» ASSIGNMENT:
All of the records below are to be copied exactly.

[Saved data entries]
------------

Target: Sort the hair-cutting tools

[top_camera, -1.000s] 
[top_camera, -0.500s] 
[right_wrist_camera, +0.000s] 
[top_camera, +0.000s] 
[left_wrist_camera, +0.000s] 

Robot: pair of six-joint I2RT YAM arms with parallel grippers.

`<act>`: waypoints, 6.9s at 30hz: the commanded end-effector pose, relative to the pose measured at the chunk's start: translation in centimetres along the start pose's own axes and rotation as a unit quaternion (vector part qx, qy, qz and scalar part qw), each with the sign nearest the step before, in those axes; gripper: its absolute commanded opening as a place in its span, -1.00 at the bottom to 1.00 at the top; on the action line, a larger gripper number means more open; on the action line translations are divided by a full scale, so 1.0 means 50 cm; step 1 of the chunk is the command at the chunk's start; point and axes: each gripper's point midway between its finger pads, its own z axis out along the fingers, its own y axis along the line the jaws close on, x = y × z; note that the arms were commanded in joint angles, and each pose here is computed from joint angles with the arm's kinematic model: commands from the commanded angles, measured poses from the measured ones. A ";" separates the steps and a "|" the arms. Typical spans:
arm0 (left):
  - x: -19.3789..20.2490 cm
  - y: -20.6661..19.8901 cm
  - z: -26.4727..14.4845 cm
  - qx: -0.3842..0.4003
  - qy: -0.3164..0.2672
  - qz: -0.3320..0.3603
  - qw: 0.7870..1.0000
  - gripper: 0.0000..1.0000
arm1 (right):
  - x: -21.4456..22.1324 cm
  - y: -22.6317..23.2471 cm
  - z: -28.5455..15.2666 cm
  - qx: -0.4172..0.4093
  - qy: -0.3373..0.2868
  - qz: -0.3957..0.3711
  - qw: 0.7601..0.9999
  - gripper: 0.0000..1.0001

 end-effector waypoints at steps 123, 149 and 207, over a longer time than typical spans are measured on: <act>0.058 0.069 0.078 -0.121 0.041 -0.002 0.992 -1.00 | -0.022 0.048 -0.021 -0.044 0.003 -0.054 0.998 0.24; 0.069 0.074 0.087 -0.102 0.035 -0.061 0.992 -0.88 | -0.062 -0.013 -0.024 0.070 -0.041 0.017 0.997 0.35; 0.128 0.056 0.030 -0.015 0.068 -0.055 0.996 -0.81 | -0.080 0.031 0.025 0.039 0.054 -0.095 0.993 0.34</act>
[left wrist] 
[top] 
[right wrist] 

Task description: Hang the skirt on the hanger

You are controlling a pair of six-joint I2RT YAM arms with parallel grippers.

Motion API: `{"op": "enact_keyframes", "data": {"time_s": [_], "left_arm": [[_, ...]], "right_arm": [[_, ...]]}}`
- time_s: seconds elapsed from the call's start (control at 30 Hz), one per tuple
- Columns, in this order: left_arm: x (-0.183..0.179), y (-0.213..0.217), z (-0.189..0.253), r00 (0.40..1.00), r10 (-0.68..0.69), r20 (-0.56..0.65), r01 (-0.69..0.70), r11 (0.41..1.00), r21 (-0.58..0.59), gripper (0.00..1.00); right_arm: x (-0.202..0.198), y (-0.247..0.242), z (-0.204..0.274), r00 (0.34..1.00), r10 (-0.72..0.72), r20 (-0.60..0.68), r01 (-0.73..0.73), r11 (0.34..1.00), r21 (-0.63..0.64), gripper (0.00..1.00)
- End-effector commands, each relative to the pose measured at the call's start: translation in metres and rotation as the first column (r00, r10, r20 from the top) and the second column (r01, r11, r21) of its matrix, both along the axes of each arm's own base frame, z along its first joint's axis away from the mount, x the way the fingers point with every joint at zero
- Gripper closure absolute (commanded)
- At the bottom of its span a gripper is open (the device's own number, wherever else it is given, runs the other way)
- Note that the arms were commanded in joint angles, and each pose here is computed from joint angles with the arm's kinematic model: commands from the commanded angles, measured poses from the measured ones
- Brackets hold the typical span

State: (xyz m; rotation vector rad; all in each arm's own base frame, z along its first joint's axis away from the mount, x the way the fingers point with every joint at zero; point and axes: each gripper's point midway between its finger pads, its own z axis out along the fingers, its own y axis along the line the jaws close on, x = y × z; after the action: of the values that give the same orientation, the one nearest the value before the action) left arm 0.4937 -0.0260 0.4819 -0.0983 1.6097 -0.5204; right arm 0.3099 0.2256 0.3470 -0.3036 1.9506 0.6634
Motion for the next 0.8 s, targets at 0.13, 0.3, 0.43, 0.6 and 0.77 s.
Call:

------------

» SOLUTION FOR THIS PROBLEM:
Target: Sort the hair-cutting tools

[top_camera, -1.000s] 
[top_camera, -0.500s] 
[right_wrist_camera, +0.000s] 
[top_camera, +0.000s] 
[left_wrist_camera, +0.000s] 

Robot: pair of six-joint I2RT YAM arms with parallel grippers.

`<act>`: waypoints, 6.9s at 30hz: the commanded end-effector pose, relative to the pose measured at the chunk's start: translation in centimetres along the start pose's own axes and rotation as a unit quaternion (vector part qx, qy, qz and scalar part qw), each with the sign nearest the step before, in those axes; gripper: its absolute commanded opening as a place in its span, -1.00 at the bottom to 1.00 at the top; on the action line, a larger gripper number means more open; on the action line translations are divided by a full scale, so 1.0 means 50 cm; step 1 of the chunk is the command at the chunk's start; point and axes: each gripper's point midway between its finger pads, its own z axis out along the fingers, its own y axis along the line the jaws close on, x = y × z; note that the arms were commanded in joint angles, and each pose here is computed from joint angles with the arm's kinematic model: commands from the commanded angles, measured poses from the measured ones. A ";" separates the steps and a "|" the arms. Typical spans:
arm0 (left):
  - x: -19.3789..20.2490 cm
  - y: -20.6661..19.8901 cm
  - z: -26.4727..14.4845 cm
  - qx: -0.3842..0.4003
  - qy: -0.3164..0.2672
  - qz: -0.3320..0.3603
  - qw: 0.7870..1.0000
  - gripper: 0.0000..1.0000
arm1 (right):
  - x: -21.4456..22.1324 cm
  - y: -22.6317..23.2471 cm
  - z: -28.5455..15.2666 cm
  - qx: -0.4172..0.4093
  - qy: -0.3373..0.2868
  - qz: -0.3957..0.3711
  - qw: 0.7601..0.9999
  - gripper: 0.0000..1.0001

 end-effector waypoints at steps 123, 149 and 207, over a longer time than typical spans are measured on: <act>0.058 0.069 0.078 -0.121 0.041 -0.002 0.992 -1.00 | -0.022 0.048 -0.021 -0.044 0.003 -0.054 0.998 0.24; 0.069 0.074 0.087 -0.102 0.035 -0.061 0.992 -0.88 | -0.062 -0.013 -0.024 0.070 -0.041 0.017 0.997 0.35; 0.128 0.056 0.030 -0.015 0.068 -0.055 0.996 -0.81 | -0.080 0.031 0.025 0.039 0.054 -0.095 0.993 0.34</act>
[left wrist] 
[top] 
[right wrist] 

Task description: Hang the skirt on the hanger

You are controlling a pair of six-joint I2RT YAM arms with parallel grippers.

Motion API: `{"op": "enact_keyframes", "data": {"time_s": [_], "left_arm": [[_, ...]], "right_arm": [[_, ...]]}}`
- time_s: seconds elapsed from the call's start (control at 30 Hz), one per tuple
- Columns, in this order: left_arm: x (-0.183..0.179), y (-0.213..0.217), z (-0.189..0.253), r00 (0.40..1.00), r10 (-0.68..0.69), r20 (-0.56..0.65), r01 (-0.69..0.70), r11 (0.41..1.00), r21 (-0.58..0.59), gripper (0.00..1.00); right_arm: x (-0.202..0.198), y (-0.247..0.242), z (-0.204..0.274), r00 (0.34..1.00), r10 (-0.72..0.72), r20 (-0.60..0.68), r01 (-0.73..0.73), r11 (0.34..1.00), r21 (-0.63..0.64), gripper (0.00..1.00)
- End-effector commands, each relative to the pose measured at the call's start: translation in metres and rotation as the first column (r00, r10, r20 from the top) and the second column (r01, r11, r21) of its matrix, both along the axes of each arm's own base frame, z along its first joint's axis away from the mount, x the way the fingers point with every joint at zero
- Gripper closure absolute (commanded)
- At the bottom of its span a gripper is open (the device's own number, wherever else it is given, runs the other way)
- Note that the arms were commanded in joint angles, and each pose here is computed from joint angles with the arm's kinematic model: commands from the commanded angles, measured poses from the measured ones
- Brackets hold the typical span

State: (xyz m; rotation vector rad; all in each arm's own base frame, z along its first joint's axis away from the mount, x the way the fingers point with every joint at zero; point and axes: each gripper's point midway between its finger pads, its own z axis out along the fingers, its own y axis along the line the jaws close on, x = y × z; after the action: of the values that give the same orientation, the one nearest the value before the action) left arm 0.4937 -0.0260 0.4819 -0.0983 1.6097 -0.5204; right arm 0.3099 0.2256 0.3470 -0.3036 1.9506 0.6634
Motion for the next 0.8 s, targets at 0.13, 0.3, 0.43, 0.6 and 0.77 s.
Call:

What was produced is the complete output.